- Exercise prompt -
In the listing below, find every line with the string "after" and pull it out.

- Data supplied -
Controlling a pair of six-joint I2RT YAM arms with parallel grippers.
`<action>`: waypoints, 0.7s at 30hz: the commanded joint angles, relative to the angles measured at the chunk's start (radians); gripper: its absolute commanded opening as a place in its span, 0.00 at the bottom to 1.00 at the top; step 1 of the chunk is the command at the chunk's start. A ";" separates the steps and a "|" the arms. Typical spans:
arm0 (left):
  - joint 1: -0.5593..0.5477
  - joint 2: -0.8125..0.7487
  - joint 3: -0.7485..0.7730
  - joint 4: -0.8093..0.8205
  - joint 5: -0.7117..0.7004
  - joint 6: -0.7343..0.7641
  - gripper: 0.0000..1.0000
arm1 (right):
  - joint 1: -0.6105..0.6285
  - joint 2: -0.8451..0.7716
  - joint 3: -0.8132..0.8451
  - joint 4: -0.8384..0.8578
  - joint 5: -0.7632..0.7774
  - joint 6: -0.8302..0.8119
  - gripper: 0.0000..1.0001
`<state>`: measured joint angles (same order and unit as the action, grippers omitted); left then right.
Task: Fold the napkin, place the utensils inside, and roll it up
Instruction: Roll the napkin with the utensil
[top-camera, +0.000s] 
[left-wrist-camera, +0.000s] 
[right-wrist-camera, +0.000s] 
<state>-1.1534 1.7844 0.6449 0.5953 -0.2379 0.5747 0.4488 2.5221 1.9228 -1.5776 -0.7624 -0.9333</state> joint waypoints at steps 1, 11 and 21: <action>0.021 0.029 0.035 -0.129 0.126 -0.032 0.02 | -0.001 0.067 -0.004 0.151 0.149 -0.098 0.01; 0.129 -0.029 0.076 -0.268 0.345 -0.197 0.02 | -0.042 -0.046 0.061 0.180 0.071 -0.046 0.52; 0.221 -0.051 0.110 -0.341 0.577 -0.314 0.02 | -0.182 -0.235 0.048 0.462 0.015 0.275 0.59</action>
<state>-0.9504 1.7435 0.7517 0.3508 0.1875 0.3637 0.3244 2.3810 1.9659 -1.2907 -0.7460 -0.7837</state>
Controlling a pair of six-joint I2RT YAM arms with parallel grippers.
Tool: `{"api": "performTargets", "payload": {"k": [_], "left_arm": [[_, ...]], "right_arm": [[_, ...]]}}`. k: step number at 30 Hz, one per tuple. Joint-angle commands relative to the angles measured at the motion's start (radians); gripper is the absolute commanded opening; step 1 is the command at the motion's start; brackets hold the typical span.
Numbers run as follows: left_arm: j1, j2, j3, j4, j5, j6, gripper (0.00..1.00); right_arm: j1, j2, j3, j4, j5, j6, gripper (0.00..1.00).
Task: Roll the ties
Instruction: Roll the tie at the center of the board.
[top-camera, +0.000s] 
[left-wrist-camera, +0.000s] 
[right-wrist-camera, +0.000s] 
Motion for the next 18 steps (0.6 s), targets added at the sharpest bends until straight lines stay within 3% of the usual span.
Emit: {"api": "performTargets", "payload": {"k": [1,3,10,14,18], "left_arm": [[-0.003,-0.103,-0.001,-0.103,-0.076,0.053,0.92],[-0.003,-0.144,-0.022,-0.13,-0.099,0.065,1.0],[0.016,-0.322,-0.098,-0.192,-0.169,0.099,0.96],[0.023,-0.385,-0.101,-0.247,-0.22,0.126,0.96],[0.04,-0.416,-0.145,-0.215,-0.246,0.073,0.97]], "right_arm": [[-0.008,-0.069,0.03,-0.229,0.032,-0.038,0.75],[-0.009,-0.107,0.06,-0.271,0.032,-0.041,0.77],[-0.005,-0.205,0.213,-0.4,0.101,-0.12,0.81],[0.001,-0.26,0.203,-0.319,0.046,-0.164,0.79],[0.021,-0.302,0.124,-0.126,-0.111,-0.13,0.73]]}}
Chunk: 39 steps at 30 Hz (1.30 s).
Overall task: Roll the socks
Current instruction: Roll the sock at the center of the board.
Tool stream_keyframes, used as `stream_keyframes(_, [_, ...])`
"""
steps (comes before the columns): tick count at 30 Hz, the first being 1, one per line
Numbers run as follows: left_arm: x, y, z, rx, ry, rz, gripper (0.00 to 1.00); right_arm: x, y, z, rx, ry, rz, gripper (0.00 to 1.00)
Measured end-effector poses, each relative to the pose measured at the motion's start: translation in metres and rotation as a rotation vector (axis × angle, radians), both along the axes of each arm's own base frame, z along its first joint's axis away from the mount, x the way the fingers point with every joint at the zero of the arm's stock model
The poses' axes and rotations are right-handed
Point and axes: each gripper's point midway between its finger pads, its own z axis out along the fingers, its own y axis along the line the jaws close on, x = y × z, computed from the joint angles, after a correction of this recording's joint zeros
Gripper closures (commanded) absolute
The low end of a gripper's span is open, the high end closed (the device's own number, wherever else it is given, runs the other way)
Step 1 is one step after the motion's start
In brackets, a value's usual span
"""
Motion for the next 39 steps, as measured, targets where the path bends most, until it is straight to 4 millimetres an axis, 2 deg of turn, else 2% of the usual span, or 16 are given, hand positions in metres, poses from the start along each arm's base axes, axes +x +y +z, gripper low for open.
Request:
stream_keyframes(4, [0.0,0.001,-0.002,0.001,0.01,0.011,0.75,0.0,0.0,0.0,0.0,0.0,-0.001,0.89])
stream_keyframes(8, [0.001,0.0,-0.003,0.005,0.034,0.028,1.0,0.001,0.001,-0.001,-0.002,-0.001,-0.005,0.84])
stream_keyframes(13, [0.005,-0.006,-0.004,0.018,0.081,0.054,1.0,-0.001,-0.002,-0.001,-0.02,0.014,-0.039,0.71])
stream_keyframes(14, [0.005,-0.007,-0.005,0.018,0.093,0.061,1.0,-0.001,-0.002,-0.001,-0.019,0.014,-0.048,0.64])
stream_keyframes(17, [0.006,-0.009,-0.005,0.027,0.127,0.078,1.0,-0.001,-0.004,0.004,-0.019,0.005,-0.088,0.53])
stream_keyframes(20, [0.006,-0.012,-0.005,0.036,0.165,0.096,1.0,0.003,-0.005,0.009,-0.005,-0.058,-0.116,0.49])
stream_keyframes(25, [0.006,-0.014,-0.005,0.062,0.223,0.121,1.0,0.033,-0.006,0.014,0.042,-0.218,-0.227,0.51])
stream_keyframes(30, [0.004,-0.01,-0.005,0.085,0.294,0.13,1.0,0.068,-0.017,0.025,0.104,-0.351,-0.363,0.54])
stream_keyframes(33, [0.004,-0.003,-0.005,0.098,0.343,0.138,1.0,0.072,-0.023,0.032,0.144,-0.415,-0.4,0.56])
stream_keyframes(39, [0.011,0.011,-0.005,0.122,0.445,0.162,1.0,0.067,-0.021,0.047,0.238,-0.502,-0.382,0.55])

- Response area -
Point and axes: each gripper's point midway between its finger pads, its own z axis out along the fingers, its own y axis along the line the jaws close on, x = y × z, computed from the joint angles, after a correction of this recording's joint zeros
Step 1 is one step after the motion's start

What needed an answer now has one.